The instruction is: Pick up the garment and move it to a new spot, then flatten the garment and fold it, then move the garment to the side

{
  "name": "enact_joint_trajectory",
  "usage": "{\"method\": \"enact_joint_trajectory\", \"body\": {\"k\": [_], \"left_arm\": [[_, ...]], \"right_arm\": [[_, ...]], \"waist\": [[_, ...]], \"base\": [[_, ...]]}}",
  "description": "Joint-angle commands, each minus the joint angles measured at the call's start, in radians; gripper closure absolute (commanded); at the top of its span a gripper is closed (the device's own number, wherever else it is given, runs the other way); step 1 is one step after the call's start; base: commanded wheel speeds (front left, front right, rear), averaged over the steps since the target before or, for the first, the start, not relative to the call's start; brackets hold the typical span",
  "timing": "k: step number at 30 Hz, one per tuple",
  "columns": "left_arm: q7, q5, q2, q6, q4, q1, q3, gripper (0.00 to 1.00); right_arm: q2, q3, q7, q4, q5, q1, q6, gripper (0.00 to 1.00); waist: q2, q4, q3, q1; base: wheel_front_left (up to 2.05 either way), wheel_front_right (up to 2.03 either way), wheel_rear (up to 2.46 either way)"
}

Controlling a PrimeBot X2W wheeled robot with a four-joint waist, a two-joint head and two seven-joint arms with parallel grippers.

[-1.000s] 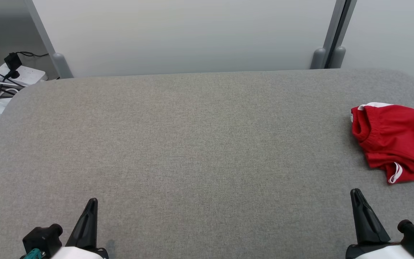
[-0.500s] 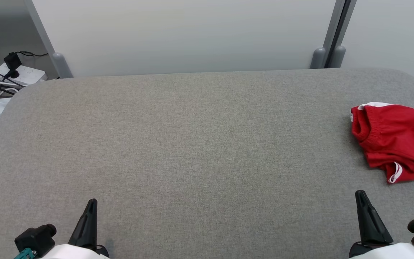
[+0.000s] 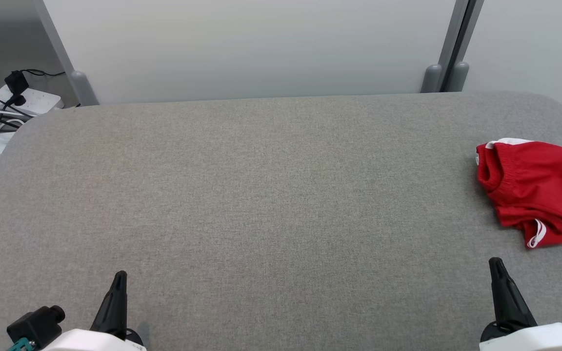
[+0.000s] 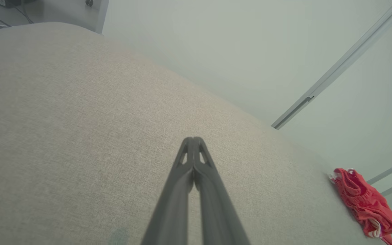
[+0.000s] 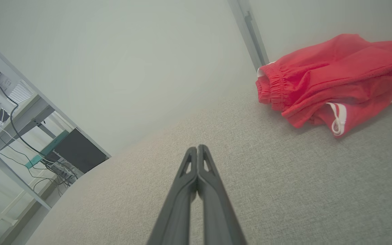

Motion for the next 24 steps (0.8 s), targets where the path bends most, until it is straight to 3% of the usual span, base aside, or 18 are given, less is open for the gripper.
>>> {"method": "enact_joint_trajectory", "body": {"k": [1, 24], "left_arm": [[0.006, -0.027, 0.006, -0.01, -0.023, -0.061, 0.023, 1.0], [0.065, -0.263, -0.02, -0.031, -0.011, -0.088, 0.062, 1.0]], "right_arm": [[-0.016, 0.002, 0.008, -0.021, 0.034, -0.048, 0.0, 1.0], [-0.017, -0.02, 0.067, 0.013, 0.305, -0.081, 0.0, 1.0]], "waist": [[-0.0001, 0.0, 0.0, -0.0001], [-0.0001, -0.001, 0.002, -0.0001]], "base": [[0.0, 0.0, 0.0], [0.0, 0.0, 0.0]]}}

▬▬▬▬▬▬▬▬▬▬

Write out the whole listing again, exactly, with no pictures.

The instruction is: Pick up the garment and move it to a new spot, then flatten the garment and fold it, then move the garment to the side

{
  "name": "enact_joint_trajectory",
  "usage": "{\"method\": \"enact_joint_trajectory\", \"body\": {\"k\": [_], \"left_arm\": [[_, ...]], \"right_arm\": [[_, ...]], \"waist\": [[_, ...]], \"base\": [[_, ...]]}}",
  "description": "Joint-angle commands, each minus the joint angles measured at the call's start, in radians; gripper closure absolute (commanded); at the top of its span a gripper is closed (the device's own number, wherever else it is given, runs the other way); step 1 is one step after the call's start; base: commanded wheel speeds (front left, front right, rear), averaged over the steps since the target before or, for the first, the start, not relative to the call's start; brackets hold the typical span",
  "timing": "k: step number at 30 Hz, one per tuple",
  "columns": "left_arm: q7, q5, q2, q6, q4, q1, q3, gripper (0.00 to 1.00); right_arm: q2, q3, q7, q4, q5, q1, q6, gripper (0.00 to 1.00); waist: q2, q4, q3, q1; base: wheel_front_left (up to 2.05 either way), wheel_front_right (up to 2.03 either way), wheel_rear (up to 2.46 either way)"
}

Controlling a PrimeBot X2W wheeled robot with a four-joint waist, a two-joint head and two seven-joint arms with parallel grippers.

[-1.000s] 
[-0.500s] 
[+0.000s] 
[+0.000s] 
[+0.000s] 

Motion for the next 24 steps (0.8 s), targets where the path bends most, until it is straight to 3% of the usual span, base aside, or 18 are given, less is open for the gripper.
>>> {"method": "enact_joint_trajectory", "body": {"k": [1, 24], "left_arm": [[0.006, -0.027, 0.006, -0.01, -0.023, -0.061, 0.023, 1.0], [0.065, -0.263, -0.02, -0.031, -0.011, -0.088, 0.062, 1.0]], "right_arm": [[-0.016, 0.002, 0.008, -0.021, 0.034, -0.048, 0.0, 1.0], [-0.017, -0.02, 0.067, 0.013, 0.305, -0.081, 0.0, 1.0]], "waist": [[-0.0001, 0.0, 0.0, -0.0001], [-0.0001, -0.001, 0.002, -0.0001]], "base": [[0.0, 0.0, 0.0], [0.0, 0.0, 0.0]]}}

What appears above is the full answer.